Current Issue #488

The only thing to fear is bread itself

The only thing to fear is bread itself

It’s the season of magazines telling you to get your body summer-ready but don’t let the media scare you into starvation.

With the end of winter comes an inevitable influx of magazine covers showcasing bikini-clad celebrities who have transformed their bodies from truly awful regular-person bodies into beacons of lean, tanned perfection. Transformazing! If your brain’s terror centre isn’t fully engaged by this point, then the same covers will remind you – only 12 weeks until summer! Is your body ready? Although, summer bodies are apparently made in winter, haven’t you heard? IT MIGHT ALREADY BE TOO LATE. As the weather warms up and layers start coming off, many people crash into frantic and often ill-informed diet plans.

A study published by the lauded New England Journal of Medicine compared weight loss across three diets: the Mediterranean diet, a low-fat diet, and a low-carbohydrate diet.

The Mediterranean diet included plenty of fruit and vegetables, poultry and fish, and minimised intake of red meat and dairy. Whole grains, legumes and nuts were included, as were fats from olive oil. The low-fat diet predictably emphasised low-fat grains, fruit and vegetables, and legumes. Participants in both the Mediterranean diet and the low-fat diet conditions were restricted to 1500 calories per day for women, and 1800 calories per day for men. Participants in the low-carbohydrate diet condition were not calorie-restricted and were instructed simply to consume only 20g of carbohydrates per day. They were also advised to choose vegetarian sources of fat and protein, and to avoid trans fat (aka the Devil).

The average weight lost over the course of the study was greatest for the low-carbohydrate group (4.7kg per person), followed by the Mediterranean diet group (4.4kg per person), and the least for the low- fat diet group (2.9kg per person). Interestingly, more participants were able to maintain the low-fat diet over the two years of the study, with 90 per cent of participants still adhering to the diet after two years. Over 85 per cent of participants adhered to the Mediterranean diet, and 78 per cent stuck it out with the low-carb lifestyle. One interpretation of these results is that the low-carbohydrate diet is the most difficult, but the most effective diet, at least for weight loss. Not surprising really, considering that basically everything is a carb. The majority of participants in this research were men and the mean age of participants was 52 years old. Whether these results apply outside the patriarchy remains to be seen. As the authors note, “personal preferences and metabolic considerations might inform individualised tailoring of dietary interventions”.

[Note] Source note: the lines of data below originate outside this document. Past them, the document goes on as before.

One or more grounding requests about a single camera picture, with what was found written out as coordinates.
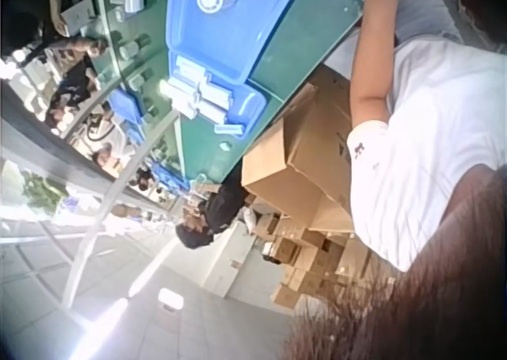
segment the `hand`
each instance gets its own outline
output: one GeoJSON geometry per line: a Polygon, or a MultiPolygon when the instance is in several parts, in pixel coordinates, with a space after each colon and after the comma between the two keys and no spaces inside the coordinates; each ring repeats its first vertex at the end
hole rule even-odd
{"type": "Polygon", "coordinates": [[[62,36],[67,36],[67,23],[63,20],[61,13],[61,1],[60,0],[49,0],[51,9],[51,22],[55,27],[57,33],[62,36]]]}

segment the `dark hair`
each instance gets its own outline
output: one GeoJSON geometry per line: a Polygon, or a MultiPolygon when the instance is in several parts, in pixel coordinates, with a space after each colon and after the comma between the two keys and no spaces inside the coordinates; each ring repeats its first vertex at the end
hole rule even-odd
{"type": "Polygon", "coordinates": [[[148,189],[148,184],[146,184],[146,183],[140,183],[140,182],[138,182],[137,186],[139,187],[139,189],[141,191],[146,191],[148,189]]]}
{"type": "Polygon", "coordinates": [[[349,284],[307,308],[280,359],[505,356],[505,184],[499,170],[461,203],[391,290],[349,284]]]}
{"type": "Polygon", "coordinates": [[[176,236],[188,249],[206,247],[213,242],[213,236],[208,234],[208,227],[204,227],[202,232],[198,232],[186,225],[179,224],[176,226],[176,236]]]}
{"type": "Polygon", "coordinates": [[[98,164],[99,166],[101,166],[101,164],[98,162],[98,156],[100,155],[100,152],[99,151],[95,151],[93,154],[92,154],[92,160],[98,164]]]}
{"type": "Polygon", "coordinates": [[[51,113],[51,111],[52,111],[52,109],[48,109],[46,111],[46,117],[44,118],[44,123],[49,128],[56,128],[56,125],[58,124],[58,122],[55,119],[55,115],[53,113],[51,113]]]}

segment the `stack of cardboard boxes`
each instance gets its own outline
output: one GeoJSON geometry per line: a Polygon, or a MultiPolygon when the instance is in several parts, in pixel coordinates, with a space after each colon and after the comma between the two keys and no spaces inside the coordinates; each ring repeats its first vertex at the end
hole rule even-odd
{"type": "Polygon", "coordinates": [[[381,263],[351,238],[351,130],[349,83],[321,67],[243,159],[243,186],[283,214],[265,214],[256,229],[286,270],[272,297],[277,304],[336,295],[335,285],[374,277],[371,258],[381,263]]]}

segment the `desk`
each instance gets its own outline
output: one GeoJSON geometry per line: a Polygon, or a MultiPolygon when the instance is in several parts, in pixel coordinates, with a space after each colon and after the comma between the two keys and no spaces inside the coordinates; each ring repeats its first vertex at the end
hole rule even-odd
{"type": "MultiPolygon", "coordinates": [[[[167,0],[146,0],[145,10],[123,23],[116,20],[115,6],[109,0],[97,0],[97,4],[104,33],[112,45],[110,65],[125,83],[133,74],[143,73],[147,81],[137,97],[145,108],[146,103],[157,108],[158,116],[151,122],[156,124],[170,111],[169,102],[158,94],[158,82],[169,76],[165,42],[167,0]],[[134,60],[119,59],[119,47],[132,40],[141,43],[140,53],[134,60]]],[[[182,117],[165,134],[168,147],[177,151],[183,162],[185,176],[194,179],[202,173],[214,182],[221,182],[307,76],[356,23],[361,10],[361,0],[293,0],[247,80],[263,92],[268,102],[250,134],[243,140],[216,135],[213,126],[200,117],[194,120],[182,117]],[[229,151],[220,148],[223,142],[227,142],[229,151]]]]}

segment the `white shirt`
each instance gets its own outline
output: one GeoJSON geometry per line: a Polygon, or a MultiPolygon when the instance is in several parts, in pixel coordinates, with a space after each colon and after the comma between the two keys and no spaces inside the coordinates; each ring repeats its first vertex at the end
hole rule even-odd
{"type": "Polygon", "coordinates": [[[505,56],[428,36],[395,53],[389,124],[349,135],[357,235],[407,271],[477,164],[505,163],[505,56]]]}
{"type": "Polygon", "coordinates": [[[111,123],[101,124],[99,136],[104,135],[114,125],[114,129],[106,136],[101,143],[111,144],[111,156],[119,159],[122,165],[125,165],[135,153],[135,146],[127,143],[127,136],[122,129],[123,119],[113,114],[111,123]]]}

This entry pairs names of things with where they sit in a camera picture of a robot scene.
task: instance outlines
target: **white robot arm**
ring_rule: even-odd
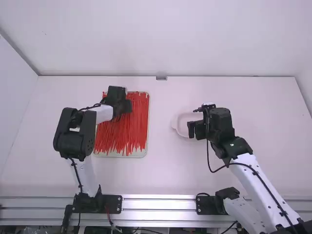
[[[233,216],[250,234],[312,233],[312,221],[304,222],[285,202],[261,170],[246,140],[235,136],[230,111],[207,103],[194,112],[203,112],[203,120],[188,122],[189,138],[206,139],[207,148],[210,143],[225,164],[213,171],[208,161],[209,170],[215,173],[229,168],[251,197],[256,209],[239,197],[239,191],[233,187],[216,192],[215,197],[206,197],[206,200],[213,201],[209,205],[215,203],[218,206],[216,210]],[[197,214],[203,215],[202,211],[198,212],[199,207],[203,209],[200,200],[203,197],[197,196]]]
[[[96,125],[132,112],[126,88],[109,86],[107,96],[91,107],[64,108],[53,139],[53,147],[70,163],[77,177],[78,191],[73,204],[65,208],[62,233],[67,232],[72,213],[119,214],[122,196],[103,195],[97,183],[91,156],[95,145]]]

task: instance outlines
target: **white wall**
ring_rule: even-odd
[[[310,0],[0,1],[42,74],[295,76],[312,110]]]
[[[37,79],[36,73],[0,35],[0,175]]]

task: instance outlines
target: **metal frame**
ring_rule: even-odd
[[[197,215],[195,195],[122,196],[121,214],[111,215],[119,226],[227,228],[235,221],[229,215]],[[312,196],[284,199],[304,221],[312,219]],[[72,197],[0,197],[0,225],[60,226],[65,206],[72,202]],[[77,223],[78,214],[73,214],[70,225]],[[80,225],[109,226],[109,223],[106,214],[81,214]]]

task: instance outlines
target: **wire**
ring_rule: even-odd
[[[140,228],[140,227],[138,227],[137,229],[135,229],[131,234],[135,234],[139,228]]]
[[[232,223],[224,232],[221,232],[220,234],[225,234],[229,229],[231,229],[236,223],[238,223],[237,221],[235,221],[234,223]]]
[[[159,233],[159,232],[156,232],[156,231],[153,231],[153,230],[149,230],[149,229],[145,229],[145,228],[125,228],[125,229],[135,230],[135,231],[141,230],[141,231],[148,231],[148,232],[156,233],[156,234],[163,234],[163,233]]]
[[[71,160],[71,162],[72,162],[71,166],[73,166],[74,169],[75,169],[75,174],[76,174],[76,177],[77,177],[77,180],[78,180],[78,184],[79,184],[78,188],[80,188],[80,192],[82,193],[82,184],[81,184],[81,181],[80,181],[80,178],[79,178],[79,175],[78,175],[78,170],[77,170],[76,163],[75,163],[75,161],[71,157],[69,157],[68,159]]]
[[[209,141],[207,140],[207,162],[208,162],[208,167],[209,167],[209,170],[211,173],[216,173],[218,171],[220,171],[221,169],[225,168],[226,165],[223,165],[222,167],[219,167],[218,169],[216,170],[212,170],[211,167],[210,167],[210,163],[209,163],[209,151],[208,151],[208,146],[209,146]],[[297,230],[294,228],[294,225],[293,223],[291,222],[291,220],[289,219],[288,215],[287,215],[287,212],[282,208],[282,206],[279,204],[279,202],[277,201],[276,197],[273,195],[273,193],[271,192],[271,190],[269,189],[269,187],[267,186],[267,184],[263,181],[263,179],[261,178],[261,176],[258,174],[258,172],[252,168],[251,166],[247,165],[247,164],[244,164],[244,163],[240,163],[240,162],[230,162],[228,165],[241,165],[241,166],[244,166],[244,167],[247,167],[249,168],[250,170],[252,170],[253,174],[255,176],[258,177],[258,179],[261,181],[261,183],[263,184],[263,186],[266,188],[266,190],[268,191],[268,193],[271,195],[272,199],[274,200],[274,202],[277,204],[277,207],[281,210],[281,213],[283,214],[283,216],[285,216],[286,220],[288,221],[288,223],[290,224],[293,232],[295,234],[298,234]]]
[[[79,178],[79,175],[78,175],[78,170],[77,170],[76,163],[75,163],[75,161],[71,157],[69,157],[69,159],[72,162],[71,166],[73,166],[74,169],[75,169],[75,174],[76,174],[76,177],[77,177],[77,180],[78,180],[78,184],[79,184],[78,188],[80,188],[80,193],[82,193],[82,184],[81,184],[81,181],[80,181],[80,178]],[[77,225],[78,227],[80,226],[80,220],[81,220],[81,212],[79,212],[79,220],[78,220],[78,225]]]
[[[206,196],[210,196],[208,193],[199,193],[196,195],[196,197],[198,197],[199,195],[206,195]]]
[[[79,112],[81,112],[81,111],[87,111],[87,110],[90,110],[90,109],[92,109],[92,108],[99,107],[99,106],[101,106],[101,105],[102,105],[101,103],[96,103],[96,104],[94,104],[93,106],[87,106],[87,107],[84,107],[84,108],[81,108],[81,109],[77,110],[77,111],[71,116],[71,118],[69,119],[68,124],[70,124],[70,122],[71,122],[73,119],[75,119],[76,115],[77,115]]]

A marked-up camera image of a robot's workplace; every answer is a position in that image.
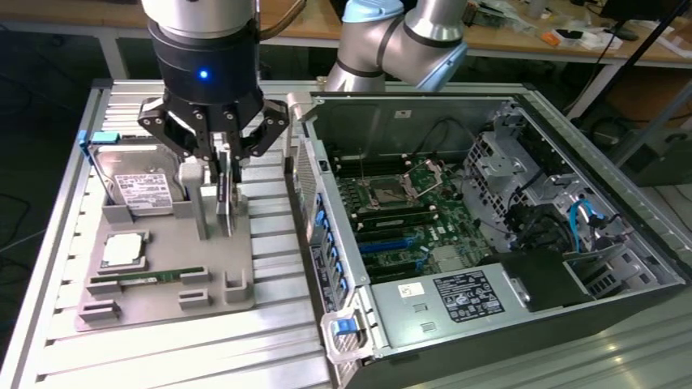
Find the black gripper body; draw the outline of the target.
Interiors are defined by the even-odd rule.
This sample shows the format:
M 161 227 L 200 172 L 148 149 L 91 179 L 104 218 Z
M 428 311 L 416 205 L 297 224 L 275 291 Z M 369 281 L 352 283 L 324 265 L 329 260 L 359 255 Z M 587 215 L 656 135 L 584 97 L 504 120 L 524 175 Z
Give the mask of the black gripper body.
M 196 121 L 193 106 L 209 111 L 212 131 L 227 130 L 225 109 L 232 110 L 241 130 L 264 105 L 256 74 L 256 21 L 249 20 L 236 32 L 215 38 L 176 35 L 153 20 L 148 21 L 148 32 L 168 90 L 165 133 L 187 132 L 169 116 L 175 115 L 191 125 Z

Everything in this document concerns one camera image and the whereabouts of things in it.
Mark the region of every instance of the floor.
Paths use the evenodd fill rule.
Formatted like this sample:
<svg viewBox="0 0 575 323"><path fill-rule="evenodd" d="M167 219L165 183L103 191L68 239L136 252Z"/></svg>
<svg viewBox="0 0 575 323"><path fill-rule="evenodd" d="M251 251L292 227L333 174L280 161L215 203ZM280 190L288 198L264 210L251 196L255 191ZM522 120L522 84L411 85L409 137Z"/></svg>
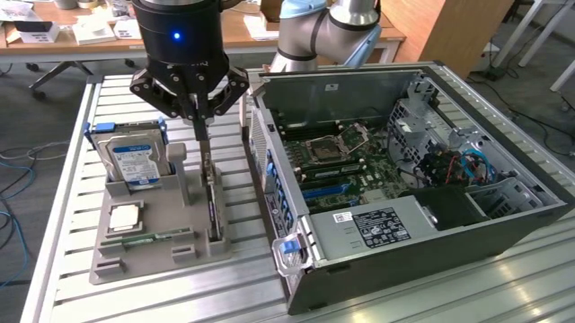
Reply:
<svg viewBox="0 0 575 323"><path fill-rule="evenodd" d="M499 47L511 35L514 27L515 24L502 25L494 37L494 42ZM566 131L572 129L575 111L563 112L560 110L562 99L559 95L548 90L548 87L574 57L575 48L572 46L555 39L548 39L526 68L519 68L515 64L511 65L520 78L511 79L506 77L498 82L490 83L502 97L512 104L514 109L531 115L538 120L556 125ZM237 66L259 67L261 63L269 63L271 58L272 55L237 55L232 57L232 61ZM136 61L136 64L143 66L144 61ZM40 64L43 70L49 69L52 66L52 64ZM133 72L133 69L124 66L121 61L87 63L87 66L96 74L101 75L129 74ZM48 99L44 102L35 101L27 89L28 84L33 82L37 76L37 73L32 73L25 70L24 65L17 64L12 67L9 74L0 78L0 97L4 100L1 103L3 109L0 109L0 120L7 120L0 128L0 150L13 147L33 147L53 141L64 141L71 137L85 83L84 74L71 69L53 81L48 82L41 89L48 94ZM472 75L472 78L482 79L479 75ZM499 109L507 110L495 93L486 85L475 84L474 87ZM563 95L575 104L575 77L567 82ZM535 139L540 142L543 141L543 131L536 124L526 118L518 118L515 122ZM555 150L568 152L572 146L568 136L555 131L548 132L548 144L551 147ZM43 156L61 153L63 149L64 147L55 147L47 150ZM575 159L560 155L558 158L575 170ZM28 160L21 159L19 163L13 164L24 166L28 162ZM39 161L35 166L35 183L15 198L7 201L20 220L32 252L31 264L24 274L17 278L19 280L32 278L33 258L40 250L63 162L63 159ZM0 187L8 185L20 174L20 171L0 168ZM0 231L0 242L7 237L5 231ZM0 250L0 281L8 279L19 271L21 262L23 250L17 236L15 236L7 247ZM27 290L27 285L0 289L0 323L19 321Z"/></svg>

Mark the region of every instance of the wooden cabinet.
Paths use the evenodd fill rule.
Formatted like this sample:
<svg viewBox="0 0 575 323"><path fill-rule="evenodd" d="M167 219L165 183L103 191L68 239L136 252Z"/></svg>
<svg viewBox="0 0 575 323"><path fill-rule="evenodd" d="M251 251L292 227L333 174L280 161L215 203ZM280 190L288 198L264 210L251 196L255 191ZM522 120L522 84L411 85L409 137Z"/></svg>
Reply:
<svg viewBox="0 0 575 323"><path fill-rule="evenodd" d="M478 63L514 0L381 0L405 34L395 62L441 61L460 77Z"/></svg>

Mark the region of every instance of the motherboard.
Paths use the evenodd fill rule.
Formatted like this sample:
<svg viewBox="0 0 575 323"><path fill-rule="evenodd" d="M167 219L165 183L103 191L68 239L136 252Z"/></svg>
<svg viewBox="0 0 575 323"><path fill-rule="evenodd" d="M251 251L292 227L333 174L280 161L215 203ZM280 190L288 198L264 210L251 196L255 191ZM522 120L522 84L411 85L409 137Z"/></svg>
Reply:
<svg viewBox="0 0 575 323"><path fill-rule="evenodd" d="M309 214L395 199L408 189L384 148L381 127L341 122L317 129L316 138L305 131L284 133L284 146Z"/></svg>

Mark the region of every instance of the metal slotted table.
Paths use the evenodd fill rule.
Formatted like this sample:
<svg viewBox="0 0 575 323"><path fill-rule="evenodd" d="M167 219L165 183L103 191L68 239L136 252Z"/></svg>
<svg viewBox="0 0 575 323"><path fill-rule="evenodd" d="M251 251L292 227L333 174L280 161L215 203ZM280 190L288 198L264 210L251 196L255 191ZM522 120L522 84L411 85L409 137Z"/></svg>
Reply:
<svg viewBox="0 0 575 323"><path fill-rule="evenodd" d="M454 83L452 72L437 73ZM87 85L21 322L526 322L575 318L575 217L567 215L504 254L299 316L285 314L240 139L237 104L209 128L223 171L229 260L93 286L88 282L105 173L83 124L156 119L129 93L131 76ZM458 91L575 193L574 175L470 87ZM200 162L193 131L168 119L171 142Z"/></svg>

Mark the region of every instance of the blue cable on floor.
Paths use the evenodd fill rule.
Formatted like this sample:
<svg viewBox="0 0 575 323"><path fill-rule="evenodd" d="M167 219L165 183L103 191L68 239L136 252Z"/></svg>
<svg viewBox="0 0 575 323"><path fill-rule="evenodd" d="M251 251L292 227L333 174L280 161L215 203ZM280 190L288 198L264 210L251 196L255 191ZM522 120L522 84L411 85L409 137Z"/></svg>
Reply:
<svg viewBox="0 0 575 323"><path fill-rule="evenodd" d="M19 270L19 272L0 285L0 289L9 284L11 281L13 281L15 279L17 279L17 277L24 273L24 271L27 270L28 267L28 253L27 253L27 245L24 242L24 235L21 233L21 227L20 227L20 222L17 222L17 219L7 212L1 212L0 214L3 214L5 217L8 217L8 220L12 220L12 225L16 226L16 232L17 232L17 236L20 237L20 242L21 242L21 248L24 251L24 263L21 266L21 269Z"/></svg>
<svg viewBox="0 0 575 323"><path fill-rule="evenodd" d="M15 197L16 195L19 195L31 185L32 185L32 182L35 181L35 170L33 169L31 169L29 167L25 167L25 166L13 166L13 165L9 165L9 164L7 164L7 163L4 163L4 162L1 162L0 161L0 166L4 166L4 167L8 167L8 168L15 168L15 169L17 169L17 170L25 170L28 173L29 173L29 179L28 179L28 182L27 182L27 184L20 188L20 190L17 190L16 191L16 193L13 193L12 195L9 195L8 197L4 197L4 198L0 198L0 199L3 199L3 200L7 200L7 199L11 199L12 197Z"/></svg>

The most famous low-carbohydrate diet, and the one on which this study modelled their low-carb eating plan, is arguably the Atkins diet. The Atkins diet, named after its eminently modest creator/physician Dr Robert C Atkins, involves cutting down to less than 20g of carbohydrates per day for the first two weeks. That’s about one potato, or half of a bread roll. This puts your body into a state of ketosis. The currently popular ‘keto’ diet also uses ketosis to induce weight loss. Under ‘normal’ dietary conditions, the body gets energy by metabolising glucose obtained primarily from carbohydrates. When this energy source isn’t available, the body breaks down fat to convert to energy and the liver produces ketones – energy-rich molecules that enter the blood stream and fuel the body and brain. Bam! You are in ketosis, your trusty body is basically eating its own fat, weight loss begins. Soon – people may even begin to ask: “Are you ill?!”

The first couple of weeks of being in ketosis apparently feel pretty bloody awful; weakness, fatigue and insomnia have all been associated with this physiological state. However, once the body has adapted to burning fat instead of glucose, the keto diet is reportedly associated with increased mental focus and energy, and a reduction in appetite. Like most diets, the addition of exercise ramps things up another notch. A 2016 study published in the journal Metabolism found that runners on a low-carbohydrate diet burned a whopping 230 per cent more fat than runners on a traditional high-carbohydrate diet.

By the time you read this article, magazines across the nation will likely be self-combusting with panic about the imminent beach season. Don’t let them scare you into starvation. Make the healthiest, evidence-based choice you can, taking into account your unique circumstances.

And remember, as the oft-circulated feminist meme instructs on How to Have a Beach Body: 1. Have a body, 2. Go to the beach.